Aim of the exercise: Repeat the whole listing exactly.

Task inputs:
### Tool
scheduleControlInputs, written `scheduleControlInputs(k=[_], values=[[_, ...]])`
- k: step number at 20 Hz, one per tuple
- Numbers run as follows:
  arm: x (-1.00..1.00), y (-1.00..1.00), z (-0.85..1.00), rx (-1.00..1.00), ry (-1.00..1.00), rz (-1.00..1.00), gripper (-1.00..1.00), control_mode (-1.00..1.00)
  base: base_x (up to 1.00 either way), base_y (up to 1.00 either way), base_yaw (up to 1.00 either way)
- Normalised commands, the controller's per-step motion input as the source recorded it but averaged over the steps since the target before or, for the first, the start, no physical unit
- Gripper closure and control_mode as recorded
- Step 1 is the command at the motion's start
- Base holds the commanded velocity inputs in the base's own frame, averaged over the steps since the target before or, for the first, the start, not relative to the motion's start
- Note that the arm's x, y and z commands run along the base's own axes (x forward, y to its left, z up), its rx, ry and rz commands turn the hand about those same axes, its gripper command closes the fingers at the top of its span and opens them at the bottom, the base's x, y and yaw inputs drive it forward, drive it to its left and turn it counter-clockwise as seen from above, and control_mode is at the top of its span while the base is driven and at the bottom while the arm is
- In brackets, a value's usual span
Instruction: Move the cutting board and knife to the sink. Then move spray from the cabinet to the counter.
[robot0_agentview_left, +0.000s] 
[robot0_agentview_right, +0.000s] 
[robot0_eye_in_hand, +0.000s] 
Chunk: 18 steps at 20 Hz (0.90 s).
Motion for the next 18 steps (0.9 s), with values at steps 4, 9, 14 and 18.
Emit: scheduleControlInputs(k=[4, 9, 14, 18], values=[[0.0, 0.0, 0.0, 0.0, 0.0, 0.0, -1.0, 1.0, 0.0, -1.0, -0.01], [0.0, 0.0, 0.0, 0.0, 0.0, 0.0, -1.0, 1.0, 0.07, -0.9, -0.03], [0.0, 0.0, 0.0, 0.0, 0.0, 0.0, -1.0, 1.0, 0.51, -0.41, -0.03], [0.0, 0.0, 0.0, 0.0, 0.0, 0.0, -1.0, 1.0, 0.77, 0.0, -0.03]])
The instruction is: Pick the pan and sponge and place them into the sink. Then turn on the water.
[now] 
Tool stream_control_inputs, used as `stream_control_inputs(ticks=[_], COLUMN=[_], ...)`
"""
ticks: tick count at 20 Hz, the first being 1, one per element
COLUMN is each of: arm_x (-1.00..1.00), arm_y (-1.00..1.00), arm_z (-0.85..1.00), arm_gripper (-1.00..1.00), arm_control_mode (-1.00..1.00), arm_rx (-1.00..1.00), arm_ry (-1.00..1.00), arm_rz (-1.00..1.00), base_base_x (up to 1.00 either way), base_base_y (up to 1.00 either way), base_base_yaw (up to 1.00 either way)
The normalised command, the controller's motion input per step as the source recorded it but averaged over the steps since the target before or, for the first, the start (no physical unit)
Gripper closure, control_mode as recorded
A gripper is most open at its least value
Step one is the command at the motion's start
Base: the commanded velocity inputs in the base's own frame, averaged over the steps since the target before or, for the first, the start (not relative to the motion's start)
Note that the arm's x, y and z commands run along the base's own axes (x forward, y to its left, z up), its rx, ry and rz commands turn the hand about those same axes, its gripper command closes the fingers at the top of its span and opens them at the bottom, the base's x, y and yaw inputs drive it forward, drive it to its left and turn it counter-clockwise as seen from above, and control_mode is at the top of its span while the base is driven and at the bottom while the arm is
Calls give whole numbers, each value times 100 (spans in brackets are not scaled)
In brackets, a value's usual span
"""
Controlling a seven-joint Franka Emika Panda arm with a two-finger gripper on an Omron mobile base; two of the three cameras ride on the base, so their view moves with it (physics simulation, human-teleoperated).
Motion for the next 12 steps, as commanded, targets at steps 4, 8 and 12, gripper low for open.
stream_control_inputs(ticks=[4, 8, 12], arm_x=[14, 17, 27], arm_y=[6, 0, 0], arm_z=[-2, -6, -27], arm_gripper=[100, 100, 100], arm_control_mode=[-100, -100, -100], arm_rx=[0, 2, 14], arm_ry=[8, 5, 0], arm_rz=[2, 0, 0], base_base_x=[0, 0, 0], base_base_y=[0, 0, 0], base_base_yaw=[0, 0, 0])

The completed task:
### Tool
scheduleControlInputs, written `scheduleControlInputs(k=[_], values=[[_, ...]])`
- k: step number at 20 Hz, one per tuple
- Numbers run as follows:
  arm: x (-1.00..1.00), y (-1.00..1.00), z (-0.85..1.00), rx (-1.00..1.00), ry (-1.00..1.00), rz (-1.00..1.00), gripper (-1.00..1.00), control_mode (-1.00..1.00)
  base: base_x (up to 1.00 either way), base_y (up to 1.00 either way), base_yaw (up to 1.00 either way)
- Normalised commands, the controller's per-step motion input as the source recorded it but averaged over the steps since the target before or, for the first, the start, no physical unit
- Gripper closure and control_mode as recorded
- Step 1 is the command at the motion's start
- Base holds the commanded velocity inputs in the base's own frame, averaged over the steps since the target before or, for the first, the start, not relative to the motion's start
- Note that the arm's x, y and z commands run along the base's own axes (x forward, y to its left, z up), its rx, ry and rz commands turn the hand about those same axes, its gripper command closes the fingers at the top of its span and opens them at the bottom, the base's x, y and yaw inputs drive it forward, drive it to its left and turn it counter-clockwise as seen from above, and control_mode is at the top of its span while the base is driven and at the bottom while the arm is
- In brackets, a value's usual span
Instruction: Move the cutting board and knife to the sink. Then move spray from the cabinet to the counter.
[robot0_agentview_left, +0.000s] 
[robot0_agentview_right, +0.000s] 
[robot0_eye_in_hand, +0.000s] 
Chunk: 18 steps at 20 Hz (0.90 s).
Motion for the next 18 steps (0.9 s), with values at steps 4, 9, 14 and 18.
Emit: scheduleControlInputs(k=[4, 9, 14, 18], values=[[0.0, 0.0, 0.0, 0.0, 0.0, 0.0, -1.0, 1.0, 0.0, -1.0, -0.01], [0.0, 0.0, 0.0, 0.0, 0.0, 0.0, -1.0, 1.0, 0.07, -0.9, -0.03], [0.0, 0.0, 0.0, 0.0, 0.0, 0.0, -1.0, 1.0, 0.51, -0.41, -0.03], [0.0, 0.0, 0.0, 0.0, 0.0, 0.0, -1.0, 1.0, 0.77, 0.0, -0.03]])
The instruction is: Pick the pan and sponge and place them into the sink. Then turn on the water.
[now] 
Tool stream_control_inputs, used as `stream_control_inputs(ticks=[_], COLUMN=[_], ...)`
"""
ticks: tick count at 20 Hz, the first being 1, one per element
COLUMN is each of: arm_x (-1.00..1.00), arm_y (-1.00..1.00), arm_z (-0.85..1.00), arm_gripper (-1.00..1.00), arm_control_mode (-1.00..1.00), arm_rx (-1.00..1.00), arm_ry (-1.00..1.00), arm_rz (-1.00..1.00), base_base_x (up to 1.00 either way), base_base_y (up to 1.00 either way), base_base_yaw (up to 1.00 either way)
The normalised command, the controller's motion input per step as the source recorded it but averaged over the steps since the target before or, for the first, the start (no physical unit)
Gripper closure, control_mode as recorded
A gripper is most open at its least value
Step one is the command at the motion's start
Base: the commanded velocity inputs in the base's own frame, averaged over the steps since the target before or, for the first, the start (not relative to the motion's start)
Note that the arm's x, y and z commands run along the base's own axes (x forward, y to its left, z up), its rx, ry and rz commands turn the hand about those same axes, its gripper command closes the fingers at the top of its span and opens them at the bottom, the base's x, y and yaw inputs drive it forward, drive it to its left and turn it counter-clockwise as seen from above, and control_mode is at the top of its span while the base is driven and at the bottom while the arm is
Calls give whole numbers, each value times 100 (spans in brackets are not scaled)
In brackets, a value's usual span
"""
Controlling a seven-joint Franka Emika Panda arm with a two-finger gripper on an Omron mobile base; two of the three cameras ride on the base, so their view moves with it (physics simulation, human-teleoperated).
Motion for the next 12 steps, as commanded, targets at steps 4, 8 and 12, gripper low for open.
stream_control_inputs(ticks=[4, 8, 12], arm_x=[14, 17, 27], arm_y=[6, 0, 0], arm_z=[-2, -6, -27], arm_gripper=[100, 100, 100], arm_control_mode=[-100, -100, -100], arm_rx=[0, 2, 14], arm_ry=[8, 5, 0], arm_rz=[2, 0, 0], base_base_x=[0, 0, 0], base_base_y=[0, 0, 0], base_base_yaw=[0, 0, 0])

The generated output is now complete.